*YOUR GOAL*
Would you output all the lines below precisely as they stand, leaving each picture out?

*SOURCE MATERIAL*
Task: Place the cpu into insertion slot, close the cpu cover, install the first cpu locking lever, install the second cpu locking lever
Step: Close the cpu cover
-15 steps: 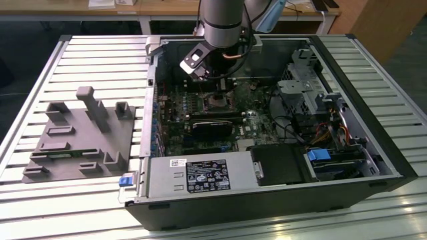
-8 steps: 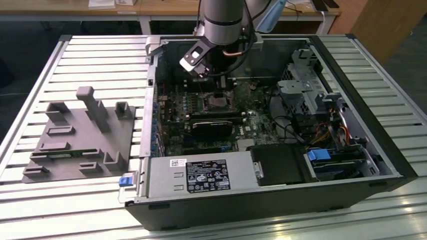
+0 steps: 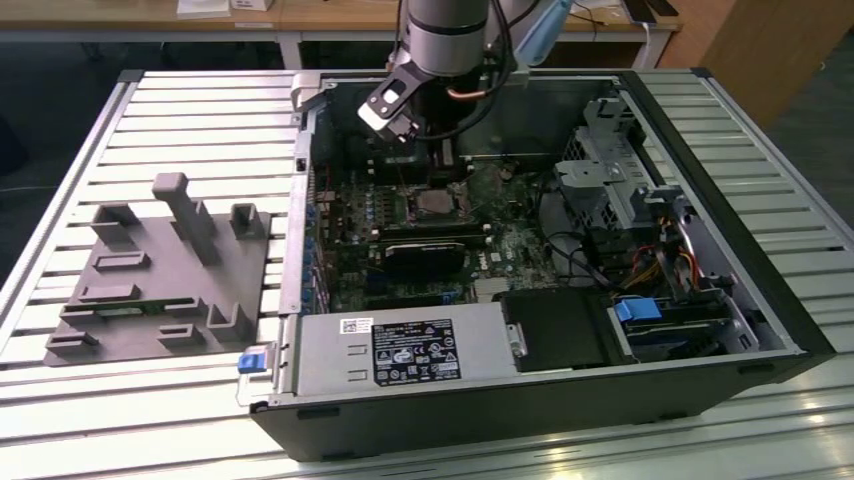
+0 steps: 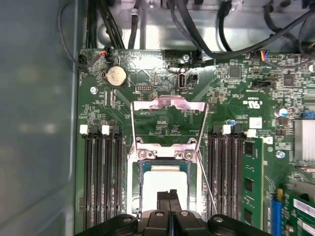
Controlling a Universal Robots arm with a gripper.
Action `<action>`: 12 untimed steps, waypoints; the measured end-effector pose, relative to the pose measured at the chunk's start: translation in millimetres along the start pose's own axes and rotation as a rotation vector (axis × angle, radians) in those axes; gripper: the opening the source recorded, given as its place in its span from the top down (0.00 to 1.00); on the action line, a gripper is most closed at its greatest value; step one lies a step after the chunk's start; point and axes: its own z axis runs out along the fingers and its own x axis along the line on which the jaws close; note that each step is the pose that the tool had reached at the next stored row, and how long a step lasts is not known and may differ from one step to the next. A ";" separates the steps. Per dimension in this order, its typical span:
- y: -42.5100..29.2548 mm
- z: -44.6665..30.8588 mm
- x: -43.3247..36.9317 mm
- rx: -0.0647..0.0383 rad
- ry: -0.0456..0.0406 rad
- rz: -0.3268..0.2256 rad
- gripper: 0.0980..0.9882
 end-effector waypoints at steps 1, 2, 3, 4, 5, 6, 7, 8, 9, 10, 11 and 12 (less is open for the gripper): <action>0.1 -2.7 0.0 0.000 0.0000 0.000 0.99; 0.2 -5.7 -0.1 0.000 0.0001 0.001 0.99; 0.3 -8.7 -0.1 0.000 0.0001 0.001 0.99; 0.4 -11.9 -0.1 0.000 0.0002 0.001 0.99; 0.4 -14.9 -0.2 0.000 -0.0001 0.002 0.99; 0.5 -17.8 -0.2 0.000 -0.0001 0.002 0.99; 0.6 -20.5 -0.2 0.000 0.0000 0.002 0.99; 0.7 -22.9 -0.2 0.000 0.0000 0.002 0.99; 0.8 -24.4 -0.4 0.000 0.0004 0.003 0.99; 0.8 -24.7 -0.8 0.000 0.0007 0.003 0.99; 0.8 -24.7 -1.8 0.000 0.0008 0.004 0.99; 0.8 -24.7 -3.6 0.000 0.0008 0.005 0.99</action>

*ANSWER FOR THIS EXERCISE*
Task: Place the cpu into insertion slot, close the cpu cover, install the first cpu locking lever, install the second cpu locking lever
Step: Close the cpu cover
-15 steps: 
-8 steps: 
+0 steps: 
+0 steps: 
Controlling a Universal Robots arm with a gripper.
Action `<action>`: 12 untimed steps, waypoints; the measured end-effector pose, relative to the pose measured at the chunk's start: translation in millimetres along the start pose's own axes and rotation as a rotation vector (axis × angle, radians) in those axes; gripper: the opening the source recorded, given as its place in its span from the top down (0.00 to 1.00); on the action line, a gripper is most closed at its greatest value; step one lies a step after the chunk's start; point and axes: its own z axis runs out along the fingers and its own x axis along the line on which the jaws close; note that each step is the pose that the tool had reached at the next stored row, and how long a step lasts is not known and may differ from one step to the next. A ";" separates the steps. Per dimension in this order, its typical span:
- y: -42.5100..29.2548 mm
- z: -44.6665..30.8588 mm
- x: -43.3247..36.9317 mm
- rx: -0.0647..0.0383 rad
- ry: -0.0456..0.0406 rad
- rz: -0.3268..0.2256 rad
- gripper: 0.0980..0.9882
 end-effector waypoints at steps 1, 2, 3, 4, 5, 6, 7, 8, 9, 10, 11 and 12 (less is open for the gripper): <action>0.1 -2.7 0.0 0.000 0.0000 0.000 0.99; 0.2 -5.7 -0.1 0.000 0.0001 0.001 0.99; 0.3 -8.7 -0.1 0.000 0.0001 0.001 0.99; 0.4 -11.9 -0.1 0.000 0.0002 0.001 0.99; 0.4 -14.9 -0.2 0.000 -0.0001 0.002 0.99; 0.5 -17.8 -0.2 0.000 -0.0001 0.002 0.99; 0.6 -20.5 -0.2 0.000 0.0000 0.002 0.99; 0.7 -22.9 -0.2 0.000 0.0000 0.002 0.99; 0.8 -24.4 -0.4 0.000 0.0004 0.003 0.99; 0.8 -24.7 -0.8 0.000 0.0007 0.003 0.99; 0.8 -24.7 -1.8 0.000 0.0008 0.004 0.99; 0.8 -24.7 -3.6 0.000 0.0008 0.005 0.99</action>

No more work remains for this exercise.